*Exercise goal:* Write down exactly the lines from the one below that has "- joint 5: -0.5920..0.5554" to the end of the data, both ends included; the pictures should not appear in your copy.
-.-.-
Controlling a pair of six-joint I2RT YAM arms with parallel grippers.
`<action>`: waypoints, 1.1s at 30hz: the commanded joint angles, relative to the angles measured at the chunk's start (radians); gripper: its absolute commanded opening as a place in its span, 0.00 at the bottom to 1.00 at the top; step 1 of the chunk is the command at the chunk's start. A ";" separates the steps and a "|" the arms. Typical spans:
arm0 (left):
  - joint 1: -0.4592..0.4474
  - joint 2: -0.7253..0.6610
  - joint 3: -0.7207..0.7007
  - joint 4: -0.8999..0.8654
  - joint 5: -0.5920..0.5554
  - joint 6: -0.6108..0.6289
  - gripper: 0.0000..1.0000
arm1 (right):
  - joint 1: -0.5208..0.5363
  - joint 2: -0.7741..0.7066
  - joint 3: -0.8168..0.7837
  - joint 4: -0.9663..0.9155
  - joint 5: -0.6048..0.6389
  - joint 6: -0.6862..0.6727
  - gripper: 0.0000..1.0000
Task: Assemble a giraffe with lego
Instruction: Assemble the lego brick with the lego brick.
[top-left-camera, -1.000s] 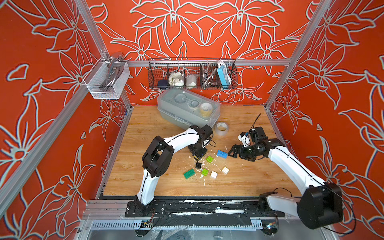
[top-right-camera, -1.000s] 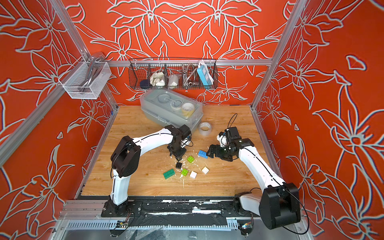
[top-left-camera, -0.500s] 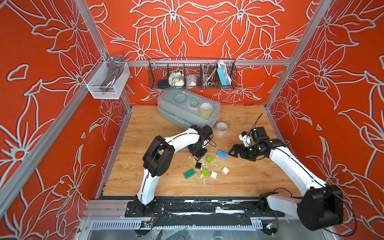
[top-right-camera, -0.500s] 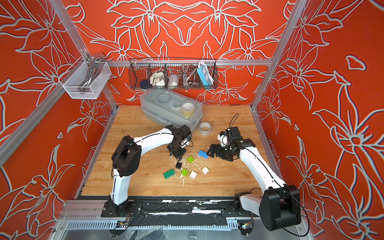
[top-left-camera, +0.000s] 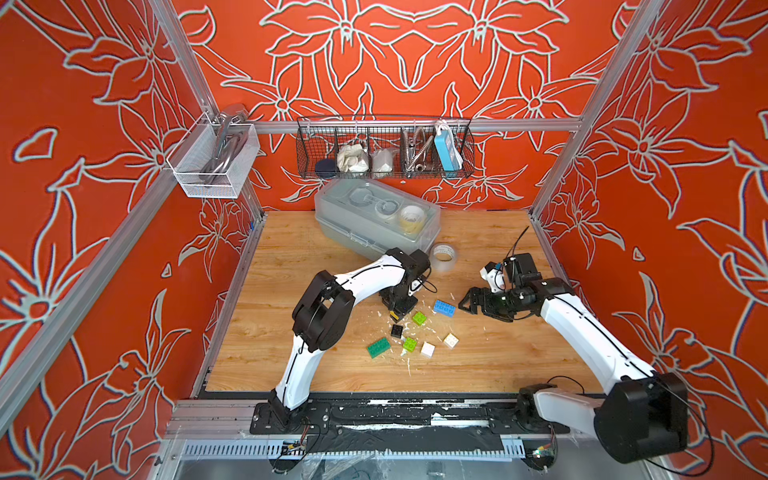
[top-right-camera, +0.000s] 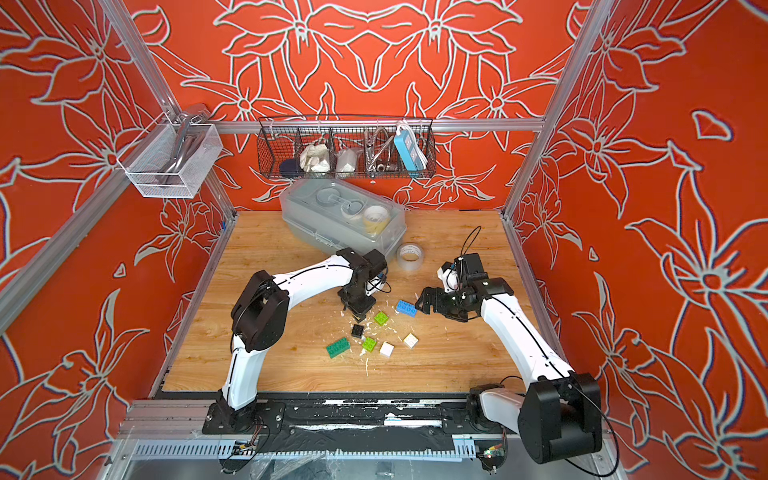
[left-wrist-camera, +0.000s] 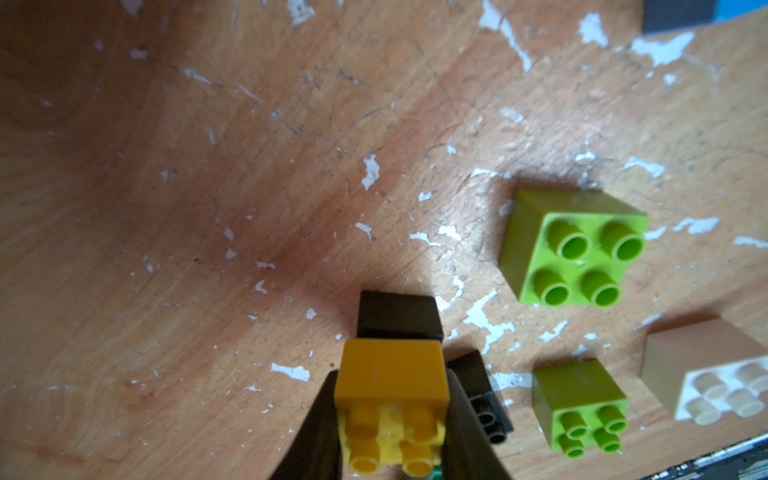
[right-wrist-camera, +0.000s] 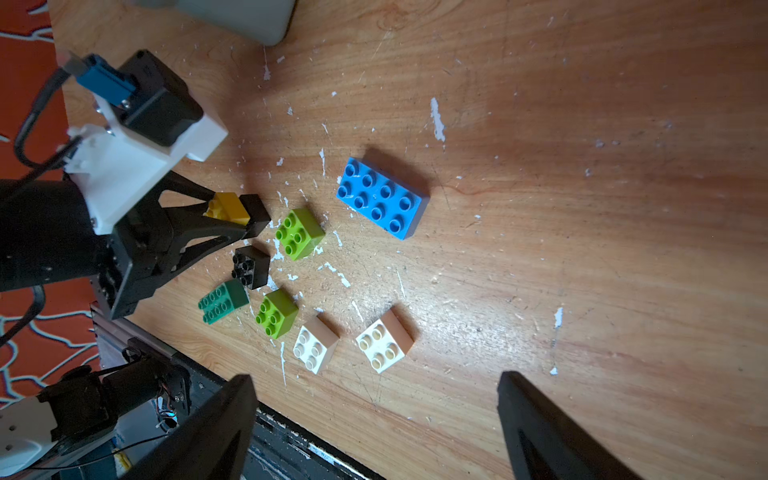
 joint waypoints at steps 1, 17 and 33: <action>-0.013 0.068 -0.028 -0.009 -0.022 0.002 0.12 | -0.011 -0.016 -0.004 -0.016 -0.019 -0.013 0.96; -0.049 0.087 -0.038 -0.004 0.023 0.016 0.12 | -0.040 -0.070 0.110 -0.115 -0.028 -0.015 0.97; -0.040 0.096 -0.097 -0.040 -0.004 -0.010 0.12 | -0.045 -0.070 0.120 -0.123 -0.028 -0.002 0.97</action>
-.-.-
*Answer box:*
  - joint 5: -0.5920..0.5554
  - joint 6: -0.6108..0.6289
  - gripper: 0.0000..1.0000
arm1 (right):
  - joint 1: -0.5208..0.5363
  - joint 2: -0.7741..0.7066
  - joint 3: -0.8168..0.7837
  - joint 4: -0.9663..0.9155
  - joint 5: -0.6048..0.6389
  - joint 6: -0.6862..0.6727
  - gripper: 0.0000..1.0000
Task: Assemble a giraffe with lego
Instruction: Assemble the lego brick with the lego brick.
[top-left-camera, -1.000s] 
[top-right-camera, -1.000s] 
[top-left-camera, -0.500s] 
[top-right-camera, -0.500s] 
[top-left-camera, +0.000s] 
[top-right-camera, +0.000s] 
[left-wrist-camera, +0.000s] 
[right-wrist-camera, +0.000s] 
 joint waypoints at steps 1, 17 and 33: <action>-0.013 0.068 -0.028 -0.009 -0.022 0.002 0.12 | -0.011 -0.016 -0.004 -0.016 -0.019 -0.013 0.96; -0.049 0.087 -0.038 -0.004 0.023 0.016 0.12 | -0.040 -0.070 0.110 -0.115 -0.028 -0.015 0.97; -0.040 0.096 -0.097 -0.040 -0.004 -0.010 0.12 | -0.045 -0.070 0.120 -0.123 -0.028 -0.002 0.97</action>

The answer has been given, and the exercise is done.